Art. 173. For the purpose of calculating indemnification for damages and prejudice, the part corresponding to loss of earnings that has to be indemnified shall be estimated on the basis of one of the following criteria:

(a) the profits that the owner of the rights would have been expected to make had the infringement not occurred;

(b) the profits made by the infringer as a result of the infringing acts; (c) the price or royalty that the infringer would have paid to the owner of the rights had a

contractual license been agreed upon, due account being taken of the market value of the subject matter of the infringed rights and any contractual licenses that may already have been granted;

(d) any other criteria that the court may consider appropriate. Art. 174. Any person who brings an action for infringement of an industrial property right

protected by this Law may apply for the ordering of immediate precautionary measures to ensure the effectiveness of the action or of the compensation for damages and prejudice. The precautionary measures may be made subject to the provision of adequate security.

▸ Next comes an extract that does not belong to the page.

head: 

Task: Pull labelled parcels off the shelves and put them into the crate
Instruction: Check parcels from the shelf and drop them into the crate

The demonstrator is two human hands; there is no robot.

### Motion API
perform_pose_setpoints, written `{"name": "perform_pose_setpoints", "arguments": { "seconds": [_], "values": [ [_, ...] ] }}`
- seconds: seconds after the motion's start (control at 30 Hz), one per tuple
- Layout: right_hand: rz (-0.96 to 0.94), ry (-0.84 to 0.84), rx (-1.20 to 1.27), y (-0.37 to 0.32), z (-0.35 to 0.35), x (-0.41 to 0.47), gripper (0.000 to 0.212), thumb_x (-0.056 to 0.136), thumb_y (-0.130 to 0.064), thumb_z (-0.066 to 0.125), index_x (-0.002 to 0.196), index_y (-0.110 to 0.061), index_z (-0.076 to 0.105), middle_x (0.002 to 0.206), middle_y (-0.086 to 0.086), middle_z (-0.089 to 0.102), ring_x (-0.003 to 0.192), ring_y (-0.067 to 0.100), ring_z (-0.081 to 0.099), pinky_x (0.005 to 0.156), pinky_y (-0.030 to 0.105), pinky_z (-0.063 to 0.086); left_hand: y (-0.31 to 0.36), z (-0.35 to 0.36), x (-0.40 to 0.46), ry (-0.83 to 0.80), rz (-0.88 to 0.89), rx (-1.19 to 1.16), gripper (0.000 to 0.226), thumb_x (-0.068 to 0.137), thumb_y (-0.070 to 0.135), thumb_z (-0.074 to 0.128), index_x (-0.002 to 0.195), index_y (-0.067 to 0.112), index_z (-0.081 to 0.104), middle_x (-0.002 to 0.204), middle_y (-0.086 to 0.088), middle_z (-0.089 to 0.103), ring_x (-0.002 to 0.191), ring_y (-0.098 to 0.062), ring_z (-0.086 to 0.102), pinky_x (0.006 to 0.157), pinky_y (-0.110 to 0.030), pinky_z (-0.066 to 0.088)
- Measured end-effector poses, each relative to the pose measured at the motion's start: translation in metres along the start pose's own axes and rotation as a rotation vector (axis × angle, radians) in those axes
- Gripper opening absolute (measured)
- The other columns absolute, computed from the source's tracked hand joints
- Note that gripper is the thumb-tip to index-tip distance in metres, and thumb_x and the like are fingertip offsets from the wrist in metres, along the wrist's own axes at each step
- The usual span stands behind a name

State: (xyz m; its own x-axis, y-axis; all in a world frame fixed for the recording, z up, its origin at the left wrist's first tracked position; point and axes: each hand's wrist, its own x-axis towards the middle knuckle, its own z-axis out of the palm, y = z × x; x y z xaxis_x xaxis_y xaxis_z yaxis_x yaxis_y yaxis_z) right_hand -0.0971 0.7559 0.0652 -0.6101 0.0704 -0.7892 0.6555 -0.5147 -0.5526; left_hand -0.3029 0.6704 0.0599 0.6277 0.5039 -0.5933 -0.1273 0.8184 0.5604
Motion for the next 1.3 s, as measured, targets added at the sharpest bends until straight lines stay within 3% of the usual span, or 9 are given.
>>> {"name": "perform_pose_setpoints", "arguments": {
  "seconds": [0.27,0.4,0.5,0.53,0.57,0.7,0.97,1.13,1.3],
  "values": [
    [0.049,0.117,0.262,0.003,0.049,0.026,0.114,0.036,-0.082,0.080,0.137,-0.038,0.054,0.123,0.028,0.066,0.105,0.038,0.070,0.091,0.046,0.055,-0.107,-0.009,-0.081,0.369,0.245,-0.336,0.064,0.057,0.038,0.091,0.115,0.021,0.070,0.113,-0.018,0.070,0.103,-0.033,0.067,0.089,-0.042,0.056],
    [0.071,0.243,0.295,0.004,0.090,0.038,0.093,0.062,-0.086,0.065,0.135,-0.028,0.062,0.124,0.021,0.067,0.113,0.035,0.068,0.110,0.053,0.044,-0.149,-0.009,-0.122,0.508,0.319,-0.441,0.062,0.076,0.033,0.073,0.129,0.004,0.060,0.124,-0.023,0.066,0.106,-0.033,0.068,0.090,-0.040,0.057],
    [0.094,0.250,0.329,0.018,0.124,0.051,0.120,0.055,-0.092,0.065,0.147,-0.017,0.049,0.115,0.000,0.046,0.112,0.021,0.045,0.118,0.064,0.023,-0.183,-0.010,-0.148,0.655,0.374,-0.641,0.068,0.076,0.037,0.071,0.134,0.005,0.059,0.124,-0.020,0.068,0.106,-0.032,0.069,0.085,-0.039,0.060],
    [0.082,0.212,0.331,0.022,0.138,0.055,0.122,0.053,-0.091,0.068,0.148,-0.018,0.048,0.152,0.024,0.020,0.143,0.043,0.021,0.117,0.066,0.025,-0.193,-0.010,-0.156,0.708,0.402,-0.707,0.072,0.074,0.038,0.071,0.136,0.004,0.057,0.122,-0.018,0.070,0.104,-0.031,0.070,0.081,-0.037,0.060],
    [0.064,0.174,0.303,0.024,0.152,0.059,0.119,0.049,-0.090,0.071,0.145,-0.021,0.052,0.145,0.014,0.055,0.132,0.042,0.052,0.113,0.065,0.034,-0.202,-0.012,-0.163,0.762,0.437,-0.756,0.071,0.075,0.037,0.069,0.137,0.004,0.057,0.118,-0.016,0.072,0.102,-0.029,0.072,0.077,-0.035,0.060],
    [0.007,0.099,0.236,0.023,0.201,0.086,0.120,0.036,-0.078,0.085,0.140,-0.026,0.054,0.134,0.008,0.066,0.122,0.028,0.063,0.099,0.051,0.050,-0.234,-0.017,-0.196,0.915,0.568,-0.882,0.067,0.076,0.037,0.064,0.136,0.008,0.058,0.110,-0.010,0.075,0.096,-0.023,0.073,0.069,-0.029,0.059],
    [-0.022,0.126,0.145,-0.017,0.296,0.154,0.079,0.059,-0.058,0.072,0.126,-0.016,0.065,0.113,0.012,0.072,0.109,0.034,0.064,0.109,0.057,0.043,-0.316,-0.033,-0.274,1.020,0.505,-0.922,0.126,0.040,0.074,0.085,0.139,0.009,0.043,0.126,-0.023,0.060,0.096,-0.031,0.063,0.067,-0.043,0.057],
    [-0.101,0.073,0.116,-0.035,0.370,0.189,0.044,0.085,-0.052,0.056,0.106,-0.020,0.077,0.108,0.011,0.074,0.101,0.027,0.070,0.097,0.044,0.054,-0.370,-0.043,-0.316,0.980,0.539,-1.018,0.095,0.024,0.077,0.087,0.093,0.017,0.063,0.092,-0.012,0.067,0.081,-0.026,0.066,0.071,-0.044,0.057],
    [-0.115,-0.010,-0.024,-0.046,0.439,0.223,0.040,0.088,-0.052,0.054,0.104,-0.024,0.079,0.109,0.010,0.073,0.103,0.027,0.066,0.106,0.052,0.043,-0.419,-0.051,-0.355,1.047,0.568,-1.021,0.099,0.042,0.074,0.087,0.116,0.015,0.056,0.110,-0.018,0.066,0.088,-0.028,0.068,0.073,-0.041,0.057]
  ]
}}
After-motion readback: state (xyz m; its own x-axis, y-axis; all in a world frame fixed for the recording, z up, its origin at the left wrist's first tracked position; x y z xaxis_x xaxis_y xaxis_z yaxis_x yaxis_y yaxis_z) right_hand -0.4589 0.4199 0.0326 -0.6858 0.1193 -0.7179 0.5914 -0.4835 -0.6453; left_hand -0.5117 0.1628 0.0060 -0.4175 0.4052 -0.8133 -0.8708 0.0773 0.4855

Any of the following may be ordered as precautionary measures:

(a) the immediate cessation of the infringing acts; (b) the preventive seizure, withholding or deposit of the objects involved in the

infringement and of the means that served mainly for the commission of the infringement.

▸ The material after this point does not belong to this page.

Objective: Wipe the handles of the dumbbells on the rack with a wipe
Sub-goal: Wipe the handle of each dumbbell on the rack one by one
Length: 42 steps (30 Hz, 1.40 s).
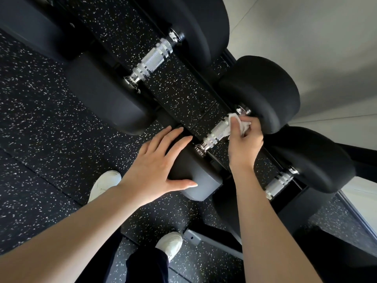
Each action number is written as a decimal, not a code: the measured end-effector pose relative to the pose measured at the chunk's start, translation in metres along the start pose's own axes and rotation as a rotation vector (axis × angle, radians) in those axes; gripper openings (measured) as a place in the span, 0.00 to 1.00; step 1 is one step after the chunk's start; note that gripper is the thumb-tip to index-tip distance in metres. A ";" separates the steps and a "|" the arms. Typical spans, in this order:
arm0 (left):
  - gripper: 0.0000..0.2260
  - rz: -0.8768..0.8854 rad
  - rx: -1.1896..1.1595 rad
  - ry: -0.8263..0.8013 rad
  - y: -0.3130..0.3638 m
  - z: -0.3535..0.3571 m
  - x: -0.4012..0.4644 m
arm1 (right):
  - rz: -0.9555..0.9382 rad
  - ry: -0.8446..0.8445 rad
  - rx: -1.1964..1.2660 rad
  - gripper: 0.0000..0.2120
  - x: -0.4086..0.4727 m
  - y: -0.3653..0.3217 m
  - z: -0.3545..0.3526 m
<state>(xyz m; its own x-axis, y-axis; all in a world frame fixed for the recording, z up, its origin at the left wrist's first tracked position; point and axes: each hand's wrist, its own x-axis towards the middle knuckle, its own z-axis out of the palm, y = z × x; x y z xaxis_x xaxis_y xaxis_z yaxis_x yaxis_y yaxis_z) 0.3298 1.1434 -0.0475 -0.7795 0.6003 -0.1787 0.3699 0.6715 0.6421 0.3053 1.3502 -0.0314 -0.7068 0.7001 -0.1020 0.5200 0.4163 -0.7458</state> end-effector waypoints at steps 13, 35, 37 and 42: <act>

If the infringement action is not brought within 10 working days following the imposition of a precautionary measure, the latter shall be without effect as of right, and the plaintiff shall be liable to provide indemnification for damages and prejudice caused by him.

Art. 175. The action for infringement of the rights conferred by this Law shall be barred after two years following the date on which the owner became aware of the infringement, or five years following the date on which the infringing act was last committed, the period which lapses first being applicable.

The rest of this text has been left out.